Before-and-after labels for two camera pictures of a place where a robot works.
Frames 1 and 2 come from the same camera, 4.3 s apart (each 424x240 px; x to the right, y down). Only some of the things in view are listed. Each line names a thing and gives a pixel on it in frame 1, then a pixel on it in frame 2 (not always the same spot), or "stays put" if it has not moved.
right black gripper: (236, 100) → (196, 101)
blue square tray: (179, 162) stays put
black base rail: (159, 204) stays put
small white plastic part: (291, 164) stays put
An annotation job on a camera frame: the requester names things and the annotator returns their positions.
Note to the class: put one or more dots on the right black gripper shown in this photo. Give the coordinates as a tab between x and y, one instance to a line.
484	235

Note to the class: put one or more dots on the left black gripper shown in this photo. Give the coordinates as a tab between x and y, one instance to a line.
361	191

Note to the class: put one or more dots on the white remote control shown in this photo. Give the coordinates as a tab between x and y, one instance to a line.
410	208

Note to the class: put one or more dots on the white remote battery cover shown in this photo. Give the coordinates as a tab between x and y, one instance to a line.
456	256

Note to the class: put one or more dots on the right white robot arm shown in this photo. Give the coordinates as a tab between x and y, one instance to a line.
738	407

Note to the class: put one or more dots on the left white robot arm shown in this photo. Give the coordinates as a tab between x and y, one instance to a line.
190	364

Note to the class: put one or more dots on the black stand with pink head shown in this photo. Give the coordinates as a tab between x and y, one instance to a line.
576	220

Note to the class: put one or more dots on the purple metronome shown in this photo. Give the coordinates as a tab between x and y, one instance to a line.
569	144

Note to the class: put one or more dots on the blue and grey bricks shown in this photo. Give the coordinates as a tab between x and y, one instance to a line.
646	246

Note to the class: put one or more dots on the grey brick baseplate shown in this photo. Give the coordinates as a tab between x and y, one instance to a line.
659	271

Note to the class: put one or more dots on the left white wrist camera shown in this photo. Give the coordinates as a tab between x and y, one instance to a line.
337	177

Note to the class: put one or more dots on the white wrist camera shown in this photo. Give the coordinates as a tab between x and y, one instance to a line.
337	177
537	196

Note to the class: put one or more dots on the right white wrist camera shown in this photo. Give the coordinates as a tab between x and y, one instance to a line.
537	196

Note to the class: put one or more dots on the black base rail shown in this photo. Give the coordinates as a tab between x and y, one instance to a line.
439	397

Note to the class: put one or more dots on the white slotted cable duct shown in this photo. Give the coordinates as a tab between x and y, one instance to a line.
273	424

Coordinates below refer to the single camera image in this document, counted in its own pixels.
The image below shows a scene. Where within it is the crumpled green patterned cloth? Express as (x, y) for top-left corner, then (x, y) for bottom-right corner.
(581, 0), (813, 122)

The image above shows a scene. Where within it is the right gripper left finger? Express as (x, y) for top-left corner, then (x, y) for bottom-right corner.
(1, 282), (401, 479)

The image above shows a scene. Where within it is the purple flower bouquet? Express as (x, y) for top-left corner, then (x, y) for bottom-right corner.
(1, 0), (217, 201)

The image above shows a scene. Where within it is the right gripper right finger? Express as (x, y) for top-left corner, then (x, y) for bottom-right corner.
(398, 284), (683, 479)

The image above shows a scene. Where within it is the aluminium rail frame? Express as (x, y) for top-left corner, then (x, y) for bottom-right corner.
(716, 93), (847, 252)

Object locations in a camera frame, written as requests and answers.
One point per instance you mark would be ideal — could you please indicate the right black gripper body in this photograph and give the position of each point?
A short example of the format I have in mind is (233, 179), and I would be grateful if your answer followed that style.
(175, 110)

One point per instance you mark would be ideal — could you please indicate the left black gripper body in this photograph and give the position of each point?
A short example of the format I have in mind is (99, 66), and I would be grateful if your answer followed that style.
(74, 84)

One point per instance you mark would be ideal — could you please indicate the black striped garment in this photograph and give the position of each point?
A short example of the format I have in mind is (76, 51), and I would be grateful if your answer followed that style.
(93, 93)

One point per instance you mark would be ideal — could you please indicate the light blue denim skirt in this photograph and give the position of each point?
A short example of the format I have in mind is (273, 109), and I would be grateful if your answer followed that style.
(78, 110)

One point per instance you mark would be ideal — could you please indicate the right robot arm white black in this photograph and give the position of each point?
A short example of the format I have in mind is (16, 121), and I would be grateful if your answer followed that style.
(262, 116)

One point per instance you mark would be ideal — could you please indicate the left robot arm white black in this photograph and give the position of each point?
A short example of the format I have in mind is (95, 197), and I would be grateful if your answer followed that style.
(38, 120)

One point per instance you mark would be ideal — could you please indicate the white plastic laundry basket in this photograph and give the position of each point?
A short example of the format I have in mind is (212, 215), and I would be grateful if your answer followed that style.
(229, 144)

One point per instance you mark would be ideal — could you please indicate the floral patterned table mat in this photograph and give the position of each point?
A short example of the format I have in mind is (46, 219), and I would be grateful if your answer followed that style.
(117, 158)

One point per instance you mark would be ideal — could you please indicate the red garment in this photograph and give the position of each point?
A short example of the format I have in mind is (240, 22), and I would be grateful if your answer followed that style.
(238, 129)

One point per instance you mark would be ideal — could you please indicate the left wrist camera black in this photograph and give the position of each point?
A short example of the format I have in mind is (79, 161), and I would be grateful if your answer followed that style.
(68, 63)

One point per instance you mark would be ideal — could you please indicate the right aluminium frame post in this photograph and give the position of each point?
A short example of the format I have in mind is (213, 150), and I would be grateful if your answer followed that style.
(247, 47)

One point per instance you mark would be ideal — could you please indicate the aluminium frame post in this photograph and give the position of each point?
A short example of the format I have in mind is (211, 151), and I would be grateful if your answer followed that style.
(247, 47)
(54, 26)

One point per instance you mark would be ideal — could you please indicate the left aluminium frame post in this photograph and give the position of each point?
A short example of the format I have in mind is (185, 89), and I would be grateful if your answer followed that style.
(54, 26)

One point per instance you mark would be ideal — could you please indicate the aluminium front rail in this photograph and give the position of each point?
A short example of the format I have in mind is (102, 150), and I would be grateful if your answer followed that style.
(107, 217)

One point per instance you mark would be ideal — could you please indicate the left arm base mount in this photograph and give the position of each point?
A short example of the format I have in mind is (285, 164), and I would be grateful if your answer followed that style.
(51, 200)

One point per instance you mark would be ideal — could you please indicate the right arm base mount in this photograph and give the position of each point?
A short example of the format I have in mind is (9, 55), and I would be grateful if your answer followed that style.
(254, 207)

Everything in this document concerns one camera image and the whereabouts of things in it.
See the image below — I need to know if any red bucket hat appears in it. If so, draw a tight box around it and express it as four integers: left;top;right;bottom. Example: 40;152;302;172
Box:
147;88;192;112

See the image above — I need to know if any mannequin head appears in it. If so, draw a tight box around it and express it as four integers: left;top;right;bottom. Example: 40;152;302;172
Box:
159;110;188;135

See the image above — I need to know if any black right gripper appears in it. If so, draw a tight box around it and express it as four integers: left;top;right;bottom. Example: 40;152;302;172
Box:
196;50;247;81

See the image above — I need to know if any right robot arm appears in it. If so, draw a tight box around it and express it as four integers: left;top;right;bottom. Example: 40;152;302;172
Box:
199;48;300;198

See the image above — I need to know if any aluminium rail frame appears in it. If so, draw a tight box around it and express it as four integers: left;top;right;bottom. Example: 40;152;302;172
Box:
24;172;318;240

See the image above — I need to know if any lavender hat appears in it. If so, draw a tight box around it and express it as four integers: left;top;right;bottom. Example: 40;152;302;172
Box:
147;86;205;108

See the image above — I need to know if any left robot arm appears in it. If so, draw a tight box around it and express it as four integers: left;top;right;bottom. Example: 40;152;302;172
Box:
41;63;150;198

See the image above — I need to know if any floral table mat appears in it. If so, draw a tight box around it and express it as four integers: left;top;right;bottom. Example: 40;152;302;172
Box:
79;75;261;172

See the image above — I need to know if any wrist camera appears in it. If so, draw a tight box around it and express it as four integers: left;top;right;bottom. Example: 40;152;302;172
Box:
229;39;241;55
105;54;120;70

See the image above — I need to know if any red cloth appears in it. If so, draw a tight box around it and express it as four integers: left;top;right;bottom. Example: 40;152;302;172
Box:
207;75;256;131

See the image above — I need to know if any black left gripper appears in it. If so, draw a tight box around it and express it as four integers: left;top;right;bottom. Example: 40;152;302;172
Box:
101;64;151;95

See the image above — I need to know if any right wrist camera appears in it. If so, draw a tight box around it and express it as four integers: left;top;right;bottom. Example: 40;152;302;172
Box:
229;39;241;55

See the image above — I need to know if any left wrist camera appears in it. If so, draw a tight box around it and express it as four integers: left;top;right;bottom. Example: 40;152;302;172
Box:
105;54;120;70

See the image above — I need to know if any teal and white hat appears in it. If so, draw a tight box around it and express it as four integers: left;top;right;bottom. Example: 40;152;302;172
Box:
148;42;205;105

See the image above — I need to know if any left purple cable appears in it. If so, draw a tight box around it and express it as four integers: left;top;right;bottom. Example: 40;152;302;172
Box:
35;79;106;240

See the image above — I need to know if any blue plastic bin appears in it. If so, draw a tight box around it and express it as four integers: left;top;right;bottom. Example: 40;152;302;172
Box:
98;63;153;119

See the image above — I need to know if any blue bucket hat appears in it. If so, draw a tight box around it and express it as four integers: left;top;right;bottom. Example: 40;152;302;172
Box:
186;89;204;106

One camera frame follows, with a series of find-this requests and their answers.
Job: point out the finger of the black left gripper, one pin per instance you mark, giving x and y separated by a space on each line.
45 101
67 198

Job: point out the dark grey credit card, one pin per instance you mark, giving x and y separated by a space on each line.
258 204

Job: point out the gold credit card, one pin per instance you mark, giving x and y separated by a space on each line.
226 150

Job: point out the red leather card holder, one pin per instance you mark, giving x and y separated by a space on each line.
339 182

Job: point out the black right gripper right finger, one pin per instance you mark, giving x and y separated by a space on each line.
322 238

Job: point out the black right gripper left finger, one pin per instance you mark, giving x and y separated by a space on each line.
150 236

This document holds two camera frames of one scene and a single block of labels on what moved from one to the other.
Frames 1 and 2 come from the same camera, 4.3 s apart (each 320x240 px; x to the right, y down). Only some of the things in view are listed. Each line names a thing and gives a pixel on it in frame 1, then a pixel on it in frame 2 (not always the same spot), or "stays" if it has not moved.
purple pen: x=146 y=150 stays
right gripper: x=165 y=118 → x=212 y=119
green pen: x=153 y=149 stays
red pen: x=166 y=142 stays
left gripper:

============================================================

WHAT YOU SHOULD DO:
If a line of the listing contains the word "garment", count it, then state only the total.

RESPONSE BOX:
2